Autre aspect étrange: Max Böhm semblait se porter comme un charme. J'ai de nouveau fouillé son chalet, en quête d'une ordonnance, d'une analyse, d'une fiche médicale. Rien. J'ai étudié ses comptes en banque, ses factures de téléphone: pas un chèque, pas un contact qui soit lié de près ou de loin à un cardiologue ou à une clinique. Pourtant, un greffé cardiaque n'est pas un malade ordinaire. Il doit consulter régulièrement son médecin, effectuer des électrocardiogrammes, des biopsies, de multiples analyses. Partait-il à l'étranger pour ses examens?

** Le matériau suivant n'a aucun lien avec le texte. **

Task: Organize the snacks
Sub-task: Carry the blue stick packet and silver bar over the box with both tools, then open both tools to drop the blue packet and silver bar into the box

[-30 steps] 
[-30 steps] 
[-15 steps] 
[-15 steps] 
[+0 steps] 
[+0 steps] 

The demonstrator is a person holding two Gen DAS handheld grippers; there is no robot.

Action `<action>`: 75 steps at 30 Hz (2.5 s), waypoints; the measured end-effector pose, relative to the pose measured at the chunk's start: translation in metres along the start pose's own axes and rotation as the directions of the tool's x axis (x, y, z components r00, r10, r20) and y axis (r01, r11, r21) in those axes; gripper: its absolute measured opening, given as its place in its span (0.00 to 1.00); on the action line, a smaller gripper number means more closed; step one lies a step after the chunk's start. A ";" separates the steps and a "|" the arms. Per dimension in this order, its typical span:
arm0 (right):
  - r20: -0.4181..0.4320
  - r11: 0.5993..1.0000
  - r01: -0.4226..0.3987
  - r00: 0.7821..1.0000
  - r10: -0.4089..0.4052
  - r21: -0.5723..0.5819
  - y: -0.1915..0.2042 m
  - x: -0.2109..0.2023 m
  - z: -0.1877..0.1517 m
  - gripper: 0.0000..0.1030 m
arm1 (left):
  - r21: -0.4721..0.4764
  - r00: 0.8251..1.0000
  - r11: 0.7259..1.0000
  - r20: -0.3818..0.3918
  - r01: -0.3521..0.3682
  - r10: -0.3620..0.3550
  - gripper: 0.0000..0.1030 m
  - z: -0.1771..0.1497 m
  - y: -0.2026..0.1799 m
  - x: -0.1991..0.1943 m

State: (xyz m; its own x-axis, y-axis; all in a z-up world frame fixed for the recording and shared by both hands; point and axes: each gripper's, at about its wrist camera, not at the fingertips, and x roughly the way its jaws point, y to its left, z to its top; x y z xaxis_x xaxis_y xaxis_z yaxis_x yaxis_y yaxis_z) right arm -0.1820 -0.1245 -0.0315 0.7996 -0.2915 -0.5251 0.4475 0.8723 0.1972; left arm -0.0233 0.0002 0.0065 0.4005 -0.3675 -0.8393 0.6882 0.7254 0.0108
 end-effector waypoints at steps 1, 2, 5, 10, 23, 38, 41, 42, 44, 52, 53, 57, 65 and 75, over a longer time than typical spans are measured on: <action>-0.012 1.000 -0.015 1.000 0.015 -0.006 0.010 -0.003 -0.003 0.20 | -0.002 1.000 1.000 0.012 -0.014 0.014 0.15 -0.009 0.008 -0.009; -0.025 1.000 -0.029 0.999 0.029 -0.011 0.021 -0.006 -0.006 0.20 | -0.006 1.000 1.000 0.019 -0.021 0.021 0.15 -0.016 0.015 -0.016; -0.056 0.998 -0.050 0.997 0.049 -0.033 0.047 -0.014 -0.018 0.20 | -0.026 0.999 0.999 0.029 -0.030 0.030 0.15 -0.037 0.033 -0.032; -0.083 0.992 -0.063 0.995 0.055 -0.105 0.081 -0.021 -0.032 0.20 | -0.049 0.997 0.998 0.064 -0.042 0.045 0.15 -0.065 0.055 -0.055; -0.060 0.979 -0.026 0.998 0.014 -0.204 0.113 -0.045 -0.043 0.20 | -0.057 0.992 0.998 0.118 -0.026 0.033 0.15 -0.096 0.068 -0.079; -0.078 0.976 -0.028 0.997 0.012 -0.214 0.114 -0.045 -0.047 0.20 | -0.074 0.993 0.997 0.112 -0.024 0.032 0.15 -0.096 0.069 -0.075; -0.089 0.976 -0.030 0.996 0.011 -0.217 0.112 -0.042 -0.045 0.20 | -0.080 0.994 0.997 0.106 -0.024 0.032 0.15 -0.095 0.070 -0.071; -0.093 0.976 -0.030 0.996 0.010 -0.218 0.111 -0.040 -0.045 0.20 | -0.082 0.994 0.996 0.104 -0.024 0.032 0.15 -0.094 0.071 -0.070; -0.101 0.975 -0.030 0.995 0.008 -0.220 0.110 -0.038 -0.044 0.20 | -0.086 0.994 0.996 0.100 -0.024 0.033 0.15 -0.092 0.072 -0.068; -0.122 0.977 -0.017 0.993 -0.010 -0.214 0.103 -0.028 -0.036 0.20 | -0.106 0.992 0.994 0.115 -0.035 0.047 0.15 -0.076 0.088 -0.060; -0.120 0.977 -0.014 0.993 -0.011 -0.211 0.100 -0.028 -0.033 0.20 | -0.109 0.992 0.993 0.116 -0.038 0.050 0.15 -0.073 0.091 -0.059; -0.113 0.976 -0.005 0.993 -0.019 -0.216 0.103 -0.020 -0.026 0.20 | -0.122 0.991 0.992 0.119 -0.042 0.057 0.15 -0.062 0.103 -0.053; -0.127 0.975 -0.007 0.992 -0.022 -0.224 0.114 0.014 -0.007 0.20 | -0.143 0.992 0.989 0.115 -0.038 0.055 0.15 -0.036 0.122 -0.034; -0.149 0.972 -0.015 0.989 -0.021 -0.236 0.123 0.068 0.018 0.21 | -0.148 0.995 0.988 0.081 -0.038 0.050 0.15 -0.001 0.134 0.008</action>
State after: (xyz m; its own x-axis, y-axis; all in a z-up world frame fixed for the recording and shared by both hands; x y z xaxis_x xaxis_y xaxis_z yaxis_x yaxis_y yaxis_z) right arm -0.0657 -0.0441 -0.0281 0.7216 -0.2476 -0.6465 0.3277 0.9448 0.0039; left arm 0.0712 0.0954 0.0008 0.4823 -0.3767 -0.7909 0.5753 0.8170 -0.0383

Böhm effectuait de nombreux voyages en Europe, mais les cigognes lui donnaient d'excellentes raisons de se rendre en Belgique, en France, en Allemagne, etc. Là encore, c'est l'impasse.

J'en suis là. Comme vous voyez, Max Böhm est l'homme de tous les mystères. Croyez-moi, Louis: l'affaire Böhm existe. Ici, au commissariat de Montreux, le dossier est classé. Les journaux sont en deuil et s'étendent sur «l'homme aux cigognes». Quelle ironie! L'enterrement a eu lieu au cimetière de Montreux. Il y avait tous les officiels, les «figures» de la ville, rivalisant d'allocutions creuses.

Dernière nouvelle: Böhm a légué, par testament, toute sa fortune à une organisation humanitaire très célèbre en Suisse: Monde Unique. Ce fait constitue peut-être une nouvelle piste. Je continue l'enquête.

Donnez-moi de vos nouvelles.

Hervé Dumaz.

L'inspecteur m'estomaquait toujours. En quelques jours, il avait récolté de solides informations. Je lui faxai aussitôt un message de réponse. Je ne parlai pas des documents de Böhm. J'en éprouvai quelques remords, mais une étrange pudeur était plus forte. Une intuition m'avertissait qu'il fallait déjouer les apparences, se méfier de ces documents à la violence trop évidente.